Secondly, what are the contents prefixed to every chapter but so many
inscriptions over the gates of inns (to continue the same metaphor),
informing the reader what entertainment he is to expect, which if he
likes not, he may travel on to the next; for, in biography, as we are
not tied down to an exact concatenation equally with other historians,
so a chapter or two (for instance, this I am now writing) may be often
passed over without any injury to the whole. And in these inscriptions I
have been as faithful as possible, not imitating the celebrated
Montaigne, who promises you one thing and gives you another; nor some
title-page authors, who promise a great deal and produce nothing at all.

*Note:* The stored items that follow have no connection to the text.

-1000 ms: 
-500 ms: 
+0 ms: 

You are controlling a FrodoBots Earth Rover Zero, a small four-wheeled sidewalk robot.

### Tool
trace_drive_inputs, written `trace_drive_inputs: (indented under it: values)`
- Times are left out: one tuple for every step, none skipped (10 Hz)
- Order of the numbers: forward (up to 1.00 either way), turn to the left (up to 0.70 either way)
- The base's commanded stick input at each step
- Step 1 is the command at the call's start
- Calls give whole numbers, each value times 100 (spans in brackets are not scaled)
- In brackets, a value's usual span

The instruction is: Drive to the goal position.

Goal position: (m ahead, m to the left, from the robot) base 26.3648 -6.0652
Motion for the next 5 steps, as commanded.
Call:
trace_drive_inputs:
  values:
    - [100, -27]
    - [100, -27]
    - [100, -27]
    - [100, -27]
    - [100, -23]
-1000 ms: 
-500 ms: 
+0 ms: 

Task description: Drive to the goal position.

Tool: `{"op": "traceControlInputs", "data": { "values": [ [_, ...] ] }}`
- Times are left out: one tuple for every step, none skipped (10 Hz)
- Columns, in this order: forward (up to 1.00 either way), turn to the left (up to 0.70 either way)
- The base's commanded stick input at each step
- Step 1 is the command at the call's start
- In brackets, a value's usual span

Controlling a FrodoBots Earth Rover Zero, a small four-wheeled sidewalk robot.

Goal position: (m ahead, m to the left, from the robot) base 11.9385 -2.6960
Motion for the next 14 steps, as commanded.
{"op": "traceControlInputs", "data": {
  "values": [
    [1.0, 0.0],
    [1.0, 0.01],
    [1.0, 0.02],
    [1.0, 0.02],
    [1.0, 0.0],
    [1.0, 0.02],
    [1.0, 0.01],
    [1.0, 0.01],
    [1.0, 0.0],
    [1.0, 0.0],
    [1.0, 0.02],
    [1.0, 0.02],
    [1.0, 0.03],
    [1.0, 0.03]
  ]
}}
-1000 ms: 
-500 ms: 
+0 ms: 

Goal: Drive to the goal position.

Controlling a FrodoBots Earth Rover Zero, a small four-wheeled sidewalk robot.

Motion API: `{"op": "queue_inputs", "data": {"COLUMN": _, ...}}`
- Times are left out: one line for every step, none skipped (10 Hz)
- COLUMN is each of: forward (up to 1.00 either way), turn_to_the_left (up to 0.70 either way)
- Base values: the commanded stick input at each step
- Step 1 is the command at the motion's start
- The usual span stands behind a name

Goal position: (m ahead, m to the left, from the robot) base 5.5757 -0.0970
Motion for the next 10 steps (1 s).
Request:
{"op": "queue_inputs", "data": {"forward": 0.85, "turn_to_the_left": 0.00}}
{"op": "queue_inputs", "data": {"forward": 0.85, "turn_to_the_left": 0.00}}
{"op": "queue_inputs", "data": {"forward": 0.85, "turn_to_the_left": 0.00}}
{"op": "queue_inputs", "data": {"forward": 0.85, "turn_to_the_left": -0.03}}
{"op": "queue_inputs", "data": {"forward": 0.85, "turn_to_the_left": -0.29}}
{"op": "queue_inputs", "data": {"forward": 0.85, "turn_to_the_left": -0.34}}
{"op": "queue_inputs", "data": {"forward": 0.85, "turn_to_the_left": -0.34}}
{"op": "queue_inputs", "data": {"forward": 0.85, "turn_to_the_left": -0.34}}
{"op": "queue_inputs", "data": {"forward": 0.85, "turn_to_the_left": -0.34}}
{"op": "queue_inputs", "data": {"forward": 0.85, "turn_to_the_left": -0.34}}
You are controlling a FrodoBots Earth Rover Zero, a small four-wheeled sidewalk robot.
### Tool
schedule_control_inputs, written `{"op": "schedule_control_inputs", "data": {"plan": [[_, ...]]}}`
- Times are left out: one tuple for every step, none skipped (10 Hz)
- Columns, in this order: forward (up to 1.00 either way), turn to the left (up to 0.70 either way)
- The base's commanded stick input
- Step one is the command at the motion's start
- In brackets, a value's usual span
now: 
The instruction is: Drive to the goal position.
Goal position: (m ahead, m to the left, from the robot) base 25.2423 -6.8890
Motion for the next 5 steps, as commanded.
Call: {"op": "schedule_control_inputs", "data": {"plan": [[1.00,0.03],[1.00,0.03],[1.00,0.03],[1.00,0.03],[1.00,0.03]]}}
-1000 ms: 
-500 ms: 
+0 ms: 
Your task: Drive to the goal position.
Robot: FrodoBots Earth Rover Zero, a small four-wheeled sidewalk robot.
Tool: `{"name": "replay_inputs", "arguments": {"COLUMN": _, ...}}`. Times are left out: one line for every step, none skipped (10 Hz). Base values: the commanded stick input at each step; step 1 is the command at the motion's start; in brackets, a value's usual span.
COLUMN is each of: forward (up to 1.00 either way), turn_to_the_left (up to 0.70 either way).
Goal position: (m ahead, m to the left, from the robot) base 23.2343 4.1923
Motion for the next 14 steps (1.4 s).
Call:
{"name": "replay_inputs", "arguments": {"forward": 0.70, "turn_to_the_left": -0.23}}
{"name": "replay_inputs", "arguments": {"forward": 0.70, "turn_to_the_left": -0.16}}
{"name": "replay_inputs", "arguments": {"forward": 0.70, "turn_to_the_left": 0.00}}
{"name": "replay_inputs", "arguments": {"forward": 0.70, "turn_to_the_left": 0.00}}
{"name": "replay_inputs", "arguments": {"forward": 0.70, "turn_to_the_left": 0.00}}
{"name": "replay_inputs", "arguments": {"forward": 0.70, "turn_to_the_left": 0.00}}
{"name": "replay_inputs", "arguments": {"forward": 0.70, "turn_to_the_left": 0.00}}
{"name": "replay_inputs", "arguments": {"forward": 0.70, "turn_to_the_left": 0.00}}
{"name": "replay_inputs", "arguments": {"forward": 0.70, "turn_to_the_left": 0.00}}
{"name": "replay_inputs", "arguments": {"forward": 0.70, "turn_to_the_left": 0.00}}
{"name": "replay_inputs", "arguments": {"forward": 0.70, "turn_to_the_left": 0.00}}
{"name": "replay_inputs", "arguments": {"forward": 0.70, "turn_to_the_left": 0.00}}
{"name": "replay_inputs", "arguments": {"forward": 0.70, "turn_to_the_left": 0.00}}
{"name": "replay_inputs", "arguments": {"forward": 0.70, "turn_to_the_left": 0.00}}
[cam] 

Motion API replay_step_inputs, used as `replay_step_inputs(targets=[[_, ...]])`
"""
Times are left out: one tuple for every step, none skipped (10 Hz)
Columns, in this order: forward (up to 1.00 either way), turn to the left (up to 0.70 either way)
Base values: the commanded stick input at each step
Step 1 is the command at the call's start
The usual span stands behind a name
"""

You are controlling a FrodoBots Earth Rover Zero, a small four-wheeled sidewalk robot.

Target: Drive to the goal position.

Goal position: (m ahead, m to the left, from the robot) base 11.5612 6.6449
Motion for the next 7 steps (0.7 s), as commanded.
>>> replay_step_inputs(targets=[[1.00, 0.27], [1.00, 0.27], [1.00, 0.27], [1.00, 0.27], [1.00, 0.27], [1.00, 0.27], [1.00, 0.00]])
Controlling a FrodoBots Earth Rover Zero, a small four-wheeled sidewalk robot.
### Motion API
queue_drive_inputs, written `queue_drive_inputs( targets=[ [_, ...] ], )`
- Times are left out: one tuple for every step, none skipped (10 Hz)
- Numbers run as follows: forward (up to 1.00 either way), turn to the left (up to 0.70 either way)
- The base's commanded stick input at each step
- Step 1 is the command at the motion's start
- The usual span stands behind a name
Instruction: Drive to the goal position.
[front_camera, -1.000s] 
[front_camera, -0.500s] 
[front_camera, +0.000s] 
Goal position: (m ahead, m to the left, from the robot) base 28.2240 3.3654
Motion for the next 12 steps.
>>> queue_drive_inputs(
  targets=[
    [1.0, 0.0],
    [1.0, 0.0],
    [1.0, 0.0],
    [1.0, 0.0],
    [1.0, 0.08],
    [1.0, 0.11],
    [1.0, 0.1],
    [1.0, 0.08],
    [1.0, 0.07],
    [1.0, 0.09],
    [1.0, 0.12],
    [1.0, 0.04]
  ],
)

...[Four paragraphs elided]...

I will dismiss this chapter with the following observation: that it
becomes an author generally to divide a book, as it does a butcher to
joint his meat, for such assistance is of great help to both the reader
and the carver. And now, having indulged myself a little, I will
endeavour to indulge the curiosity of my reader, who is no doubt
impatient to know what he will find in the subsequent chapters of
this book.

It is to be hoped that you, kind reader, will be able to see how Fielding's discussion relates to your endeavor, for all that Fielding was writing comic fiction, and you are hoping that your work would not be similarly labeled.

Fielding says that the chapter headings might be considered signs above the doors of the inns visited by the reader, but I suggest thinking about those chapter (and section) headings as road signs: they help the reader orient him or herself within the work.